• [Data excerpt]:
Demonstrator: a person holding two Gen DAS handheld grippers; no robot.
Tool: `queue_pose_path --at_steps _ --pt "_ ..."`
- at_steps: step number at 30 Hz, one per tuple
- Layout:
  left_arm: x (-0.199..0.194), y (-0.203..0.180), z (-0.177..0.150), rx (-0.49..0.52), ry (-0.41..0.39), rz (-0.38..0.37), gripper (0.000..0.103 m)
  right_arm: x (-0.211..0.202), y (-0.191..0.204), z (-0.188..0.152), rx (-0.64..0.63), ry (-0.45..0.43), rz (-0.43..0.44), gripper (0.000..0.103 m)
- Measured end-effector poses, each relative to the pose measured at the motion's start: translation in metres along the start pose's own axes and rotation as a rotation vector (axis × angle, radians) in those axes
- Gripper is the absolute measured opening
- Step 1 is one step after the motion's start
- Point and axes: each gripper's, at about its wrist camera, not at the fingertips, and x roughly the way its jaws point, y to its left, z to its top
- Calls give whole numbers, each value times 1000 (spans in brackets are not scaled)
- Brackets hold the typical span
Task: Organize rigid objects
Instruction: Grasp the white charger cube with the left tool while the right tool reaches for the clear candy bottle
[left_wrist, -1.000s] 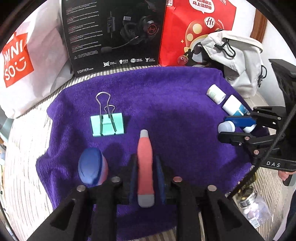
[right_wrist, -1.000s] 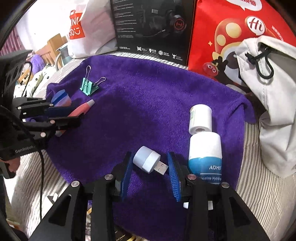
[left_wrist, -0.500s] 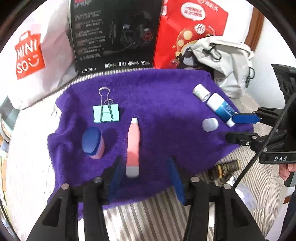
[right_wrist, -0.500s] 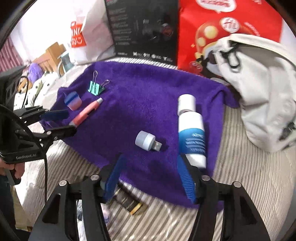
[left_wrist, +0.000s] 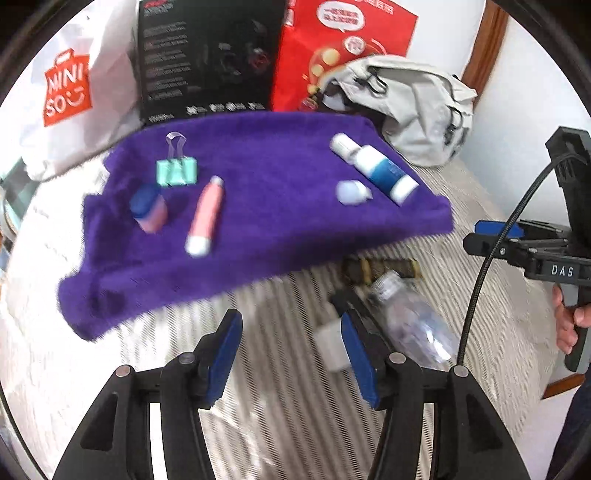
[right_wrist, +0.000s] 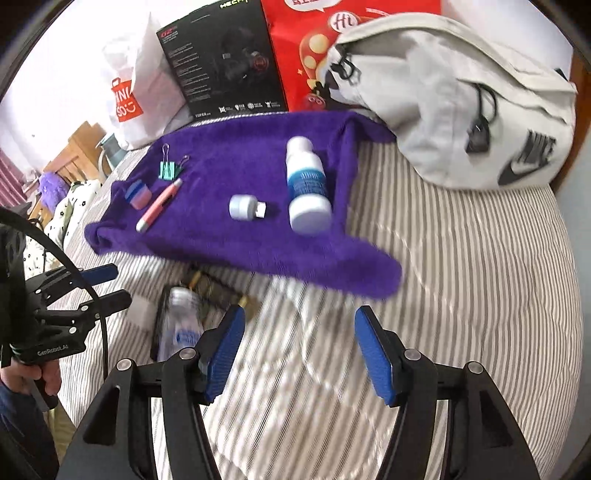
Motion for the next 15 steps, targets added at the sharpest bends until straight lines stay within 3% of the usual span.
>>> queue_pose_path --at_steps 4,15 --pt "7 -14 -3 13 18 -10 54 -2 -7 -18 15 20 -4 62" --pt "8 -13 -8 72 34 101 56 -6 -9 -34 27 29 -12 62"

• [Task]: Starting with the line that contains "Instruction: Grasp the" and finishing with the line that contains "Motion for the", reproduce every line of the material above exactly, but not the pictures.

• [Answer]:
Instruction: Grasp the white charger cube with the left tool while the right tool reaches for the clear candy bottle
[left_wrist, -1.000s] 
[right_wrist, -1.000s] 
[left_wrist, -0.500s] 
[right_wrist, -0.500s] 
[left_wrist, +0.000s] 
[right_wrist, +0.000s] 
Motion for the next 15 steps, targets added at the sharpest bends until straight lines stay within 3% of the usual span.

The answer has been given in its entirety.